** DATA PROVIDED follows **

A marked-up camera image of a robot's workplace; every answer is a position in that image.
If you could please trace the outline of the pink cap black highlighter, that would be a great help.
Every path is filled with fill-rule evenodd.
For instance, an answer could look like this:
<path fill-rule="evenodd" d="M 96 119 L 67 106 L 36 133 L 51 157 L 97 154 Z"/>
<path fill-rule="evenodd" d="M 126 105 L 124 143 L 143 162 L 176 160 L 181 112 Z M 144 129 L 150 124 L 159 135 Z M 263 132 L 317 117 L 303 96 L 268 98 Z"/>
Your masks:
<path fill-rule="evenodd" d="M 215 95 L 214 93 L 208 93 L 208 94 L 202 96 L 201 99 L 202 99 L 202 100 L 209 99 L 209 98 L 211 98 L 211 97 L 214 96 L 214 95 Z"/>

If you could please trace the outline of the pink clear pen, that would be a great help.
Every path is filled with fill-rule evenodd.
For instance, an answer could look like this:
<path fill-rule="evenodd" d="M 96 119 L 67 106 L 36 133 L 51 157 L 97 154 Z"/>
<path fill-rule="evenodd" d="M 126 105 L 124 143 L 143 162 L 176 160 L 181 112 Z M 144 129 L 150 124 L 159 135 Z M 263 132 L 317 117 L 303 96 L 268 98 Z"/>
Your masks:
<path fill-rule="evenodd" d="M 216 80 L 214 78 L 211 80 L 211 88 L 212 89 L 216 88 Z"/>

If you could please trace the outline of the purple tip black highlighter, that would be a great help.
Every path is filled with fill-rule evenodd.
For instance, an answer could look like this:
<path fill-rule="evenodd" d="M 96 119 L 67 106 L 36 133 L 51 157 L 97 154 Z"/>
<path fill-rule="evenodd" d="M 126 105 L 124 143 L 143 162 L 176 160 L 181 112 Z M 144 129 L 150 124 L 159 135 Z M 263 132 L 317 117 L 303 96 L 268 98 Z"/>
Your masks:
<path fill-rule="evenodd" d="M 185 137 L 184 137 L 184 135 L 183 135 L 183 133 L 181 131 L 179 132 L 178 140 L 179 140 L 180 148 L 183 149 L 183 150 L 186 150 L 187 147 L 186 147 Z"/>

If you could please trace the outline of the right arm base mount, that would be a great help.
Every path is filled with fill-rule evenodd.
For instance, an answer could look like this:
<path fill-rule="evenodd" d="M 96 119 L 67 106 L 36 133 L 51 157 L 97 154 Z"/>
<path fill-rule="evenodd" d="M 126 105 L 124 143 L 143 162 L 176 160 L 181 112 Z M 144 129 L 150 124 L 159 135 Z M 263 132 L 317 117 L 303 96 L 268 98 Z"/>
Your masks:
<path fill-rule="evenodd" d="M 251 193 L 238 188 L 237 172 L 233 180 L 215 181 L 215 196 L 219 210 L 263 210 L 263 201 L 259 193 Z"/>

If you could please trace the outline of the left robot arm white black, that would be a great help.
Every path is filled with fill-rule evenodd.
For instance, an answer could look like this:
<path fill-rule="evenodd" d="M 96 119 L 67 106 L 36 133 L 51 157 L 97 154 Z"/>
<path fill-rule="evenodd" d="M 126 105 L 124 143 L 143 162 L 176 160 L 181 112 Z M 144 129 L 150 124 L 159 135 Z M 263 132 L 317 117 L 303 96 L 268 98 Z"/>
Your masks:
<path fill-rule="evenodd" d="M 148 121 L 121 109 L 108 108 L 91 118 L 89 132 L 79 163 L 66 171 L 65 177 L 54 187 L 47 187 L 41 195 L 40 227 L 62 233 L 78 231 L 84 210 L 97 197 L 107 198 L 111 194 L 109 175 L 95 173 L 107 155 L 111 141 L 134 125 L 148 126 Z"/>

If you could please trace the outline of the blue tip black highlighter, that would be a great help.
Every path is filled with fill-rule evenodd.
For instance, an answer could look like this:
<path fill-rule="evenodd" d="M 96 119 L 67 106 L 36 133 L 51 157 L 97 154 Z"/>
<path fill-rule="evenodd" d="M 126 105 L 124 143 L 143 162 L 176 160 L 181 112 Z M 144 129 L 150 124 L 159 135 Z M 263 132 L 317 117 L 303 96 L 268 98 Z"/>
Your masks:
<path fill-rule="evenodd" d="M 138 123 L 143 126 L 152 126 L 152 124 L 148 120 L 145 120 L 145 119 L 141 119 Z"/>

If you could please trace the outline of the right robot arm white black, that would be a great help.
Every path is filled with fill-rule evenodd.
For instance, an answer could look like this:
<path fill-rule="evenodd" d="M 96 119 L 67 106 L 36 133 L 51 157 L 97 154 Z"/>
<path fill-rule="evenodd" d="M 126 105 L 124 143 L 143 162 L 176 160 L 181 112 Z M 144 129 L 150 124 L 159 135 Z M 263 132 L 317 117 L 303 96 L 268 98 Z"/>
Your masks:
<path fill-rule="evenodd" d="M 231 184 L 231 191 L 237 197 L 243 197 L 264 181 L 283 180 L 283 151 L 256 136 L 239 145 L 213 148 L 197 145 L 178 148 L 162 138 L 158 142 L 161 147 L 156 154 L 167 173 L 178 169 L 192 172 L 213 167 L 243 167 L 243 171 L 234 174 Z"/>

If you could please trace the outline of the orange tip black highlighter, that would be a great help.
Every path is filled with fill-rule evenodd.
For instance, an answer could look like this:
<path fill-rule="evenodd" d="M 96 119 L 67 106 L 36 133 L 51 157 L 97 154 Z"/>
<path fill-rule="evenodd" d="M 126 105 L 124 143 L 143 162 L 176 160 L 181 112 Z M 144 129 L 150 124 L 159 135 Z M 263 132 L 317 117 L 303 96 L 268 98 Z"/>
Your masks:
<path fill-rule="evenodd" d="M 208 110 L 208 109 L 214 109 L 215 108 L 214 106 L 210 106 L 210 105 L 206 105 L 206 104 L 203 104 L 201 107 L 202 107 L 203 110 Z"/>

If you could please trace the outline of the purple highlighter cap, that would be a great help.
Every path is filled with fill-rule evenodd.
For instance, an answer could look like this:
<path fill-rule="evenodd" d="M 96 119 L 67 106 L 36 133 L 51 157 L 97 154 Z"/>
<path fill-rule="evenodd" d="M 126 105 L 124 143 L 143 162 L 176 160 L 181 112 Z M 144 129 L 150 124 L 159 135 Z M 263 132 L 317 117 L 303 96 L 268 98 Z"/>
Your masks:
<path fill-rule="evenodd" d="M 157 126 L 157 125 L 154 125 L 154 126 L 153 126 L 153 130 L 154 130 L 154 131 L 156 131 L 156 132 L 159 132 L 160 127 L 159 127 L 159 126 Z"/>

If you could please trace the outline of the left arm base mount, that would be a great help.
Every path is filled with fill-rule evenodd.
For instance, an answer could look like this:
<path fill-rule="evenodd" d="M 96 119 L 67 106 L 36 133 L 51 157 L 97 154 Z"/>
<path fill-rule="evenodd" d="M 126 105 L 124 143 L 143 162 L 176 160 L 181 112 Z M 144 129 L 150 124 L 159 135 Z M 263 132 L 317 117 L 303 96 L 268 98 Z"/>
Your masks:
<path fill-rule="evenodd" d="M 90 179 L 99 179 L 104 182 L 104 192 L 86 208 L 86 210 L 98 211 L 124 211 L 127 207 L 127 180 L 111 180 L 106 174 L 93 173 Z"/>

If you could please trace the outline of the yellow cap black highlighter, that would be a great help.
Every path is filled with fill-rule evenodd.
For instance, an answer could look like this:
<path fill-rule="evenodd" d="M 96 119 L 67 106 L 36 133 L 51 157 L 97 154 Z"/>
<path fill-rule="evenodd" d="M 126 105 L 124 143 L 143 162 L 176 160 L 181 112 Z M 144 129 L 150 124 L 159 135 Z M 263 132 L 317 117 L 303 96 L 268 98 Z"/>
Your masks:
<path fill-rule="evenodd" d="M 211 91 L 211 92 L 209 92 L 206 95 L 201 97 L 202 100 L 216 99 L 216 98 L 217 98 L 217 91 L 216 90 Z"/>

** End of DATA PROVIDED **

TASK -
Across the records, count the lines that contain the word "right" and give that figure alone.

EXERCISE ANSWER -
2